Korean shipbuilders are excellent at building LNG carriers, LNG-fueled ships and LNG bunkering shuttles.

The main fuel for ships changed from coal to petroleum such as heavy fuel oil (HFO) 100 years ago. Now, liquefied natural gas (LNG) is rapidly emerging as their next main fuel.

This is related to international efforts for pollutant reduction. In 2012, the International Maritime Organization designated certain sea areas like the Baltic Sea and the North Sea as emission control areas so that conventional fuels cannot be used there. Low-sulfur oil, marine diesel oil and gasoline can be used as alternative fuels, but these have their own limitations in terms of price and supply stability.

Those in the shipping and shipbuilding industries are recommending LNG as the most environment-friendly and economical marine fuel. North European countries, Japan, Singapore, China and the United States are already working on relevant infrastructures and regulations. For instance, Norway built the world’s first LNG-fueled coastal liner in 2000 and is currently running 14 LNG-fueled ships, second to none in the world. According to Lloyd’s Register, the size of the global market covering the building and renovation of LNG-powered vessels is expected to grow from six trillion won to no less than 148 trillion won between 2014 and 2025.

Under the circumstances, the South Korean government is also improving its relevant systems and building an infrastructure so that more LNG-powered ships and LNG bunkering vessels can be in use. At present, South Korean shipbuilders are excellent at building LNG carriers, LNG-fueled ships and LNG bunkering shuttles but still have a way to go when it comes to the remodeling of LNG-powered ships and LNG bunkering infrastructure.

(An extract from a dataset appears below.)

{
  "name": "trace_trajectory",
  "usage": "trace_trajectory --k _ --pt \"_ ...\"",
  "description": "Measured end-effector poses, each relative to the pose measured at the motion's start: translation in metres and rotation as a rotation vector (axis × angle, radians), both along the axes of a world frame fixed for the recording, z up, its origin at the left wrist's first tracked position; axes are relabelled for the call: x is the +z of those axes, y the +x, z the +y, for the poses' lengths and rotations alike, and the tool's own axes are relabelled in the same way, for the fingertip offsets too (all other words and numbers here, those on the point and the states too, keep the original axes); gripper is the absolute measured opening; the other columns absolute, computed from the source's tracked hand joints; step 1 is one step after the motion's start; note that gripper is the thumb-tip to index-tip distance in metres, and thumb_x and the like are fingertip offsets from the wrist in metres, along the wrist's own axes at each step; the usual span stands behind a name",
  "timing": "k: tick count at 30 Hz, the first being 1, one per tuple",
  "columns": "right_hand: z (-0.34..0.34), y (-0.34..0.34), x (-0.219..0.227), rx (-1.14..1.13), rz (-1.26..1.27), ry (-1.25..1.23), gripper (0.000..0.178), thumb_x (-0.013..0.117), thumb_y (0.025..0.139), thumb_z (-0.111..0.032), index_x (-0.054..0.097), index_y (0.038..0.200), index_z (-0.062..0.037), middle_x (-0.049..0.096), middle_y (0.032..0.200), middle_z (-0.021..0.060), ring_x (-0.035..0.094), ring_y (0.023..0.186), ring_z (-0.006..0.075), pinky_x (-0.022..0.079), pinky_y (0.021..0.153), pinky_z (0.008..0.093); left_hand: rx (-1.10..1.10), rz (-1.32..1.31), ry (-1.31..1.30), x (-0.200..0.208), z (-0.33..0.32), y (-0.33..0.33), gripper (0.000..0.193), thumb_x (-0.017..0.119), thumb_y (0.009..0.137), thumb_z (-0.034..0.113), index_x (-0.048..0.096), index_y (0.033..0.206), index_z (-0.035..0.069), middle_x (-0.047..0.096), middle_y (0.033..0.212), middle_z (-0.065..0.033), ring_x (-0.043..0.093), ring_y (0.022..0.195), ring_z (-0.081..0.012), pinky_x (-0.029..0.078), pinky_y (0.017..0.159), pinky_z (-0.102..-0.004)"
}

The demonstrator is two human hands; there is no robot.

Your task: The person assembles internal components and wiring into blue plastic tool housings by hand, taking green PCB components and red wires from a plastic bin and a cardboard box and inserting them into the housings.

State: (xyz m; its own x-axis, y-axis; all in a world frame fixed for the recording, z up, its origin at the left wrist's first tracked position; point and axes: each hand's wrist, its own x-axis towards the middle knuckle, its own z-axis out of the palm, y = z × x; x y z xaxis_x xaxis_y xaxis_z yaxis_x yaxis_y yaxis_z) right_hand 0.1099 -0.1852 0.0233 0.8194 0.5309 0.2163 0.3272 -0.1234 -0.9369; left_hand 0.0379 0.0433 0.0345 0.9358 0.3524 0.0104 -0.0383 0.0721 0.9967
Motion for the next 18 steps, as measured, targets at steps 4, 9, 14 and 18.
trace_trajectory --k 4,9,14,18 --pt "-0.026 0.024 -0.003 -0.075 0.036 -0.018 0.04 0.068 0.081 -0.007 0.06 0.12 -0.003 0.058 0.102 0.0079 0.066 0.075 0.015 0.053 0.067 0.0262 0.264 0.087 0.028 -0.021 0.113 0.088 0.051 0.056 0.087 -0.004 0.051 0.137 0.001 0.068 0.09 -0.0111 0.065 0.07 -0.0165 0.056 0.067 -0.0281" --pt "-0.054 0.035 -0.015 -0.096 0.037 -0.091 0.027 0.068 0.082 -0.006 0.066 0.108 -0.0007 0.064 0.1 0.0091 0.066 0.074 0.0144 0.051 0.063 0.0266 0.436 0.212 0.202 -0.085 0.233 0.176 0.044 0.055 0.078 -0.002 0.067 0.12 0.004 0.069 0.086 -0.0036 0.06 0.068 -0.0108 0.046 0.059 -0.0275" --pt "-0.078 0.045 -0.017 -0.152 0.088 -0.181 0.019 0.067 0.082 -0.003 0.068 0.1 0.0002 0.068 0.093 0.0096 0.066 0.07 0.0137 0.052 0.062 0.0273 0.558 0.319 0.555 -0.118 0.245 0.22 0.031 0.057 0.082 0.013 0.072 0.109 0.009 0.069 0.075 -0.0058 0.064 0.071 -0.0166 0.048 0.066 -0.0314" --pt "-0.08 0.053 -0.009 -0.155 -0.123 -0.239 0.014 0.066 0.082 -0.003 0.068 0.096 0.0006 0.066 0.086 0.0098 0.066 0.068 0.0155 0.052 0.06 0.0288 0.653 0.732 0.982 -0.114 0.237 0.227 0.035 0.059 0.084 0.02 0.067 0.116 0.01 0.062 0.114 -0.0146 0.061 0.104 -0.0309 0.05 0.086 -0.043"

In this regard, the South Korean government came up with some industrial promotion plans in November last year. A series of pilot projects, infrastructure expansion and manpower training are scheduled to follow based on the plans. In addition, the Korea Research Institute of Ships & Ocean Engineering has worked since 2014 on LNG bunkering equipment and a floating LNG bunkering terminal allowing simultaneous natural gas supply and unloading by an LNG supply ship and a bunkering shuttle.